→ THE TASK: Scan the lines below; pull out those with "more".

_____

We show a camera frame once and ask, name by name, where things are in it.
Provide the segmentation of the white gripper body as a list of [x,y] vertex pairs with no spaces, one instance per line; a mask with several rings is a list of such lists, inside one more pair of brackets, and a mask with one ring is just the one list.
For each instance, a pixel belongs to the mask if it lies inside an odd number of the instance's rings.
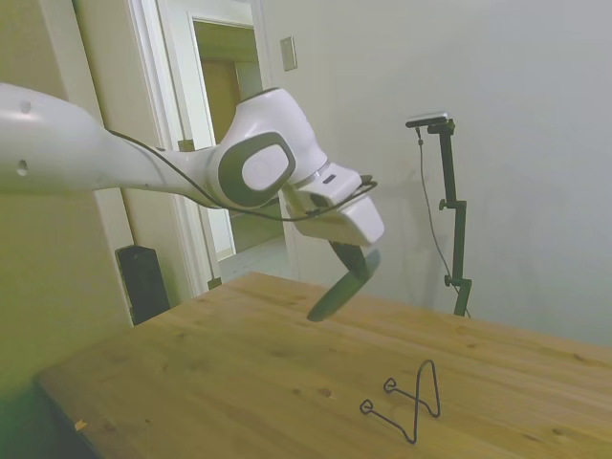
[[295,227],[306,237],[360,247],[373,245],[384,233],[383,219],[367,195],[315,218],[295,222]]

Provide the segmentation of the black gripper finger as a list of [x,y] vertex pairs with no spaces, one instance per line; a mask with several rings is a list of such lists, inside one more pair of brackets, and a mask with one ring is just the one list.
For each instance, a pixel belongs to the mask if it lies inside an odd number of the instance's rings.
[[329,244],[349,273],[354,276],[365,275],[365,257],[360,246],[334,241]]

_____

→ COMPLETED EXERCISE:
Provide the segmentation of the white gripper body as a list of [x,y] vertex pairs with no spaces, one instance per line; a mask with several rings is a list of such lists, inside one more pair of brackets, and a mask with one ring is just the one list.
Provide the segmentation of the black gripper finger as a list of [x,y] vertex pairs with no spaces, one instance per line; a mask with several rings is a list of such lists, inside one more pair of brackets, and a mask with one ring is just the one list.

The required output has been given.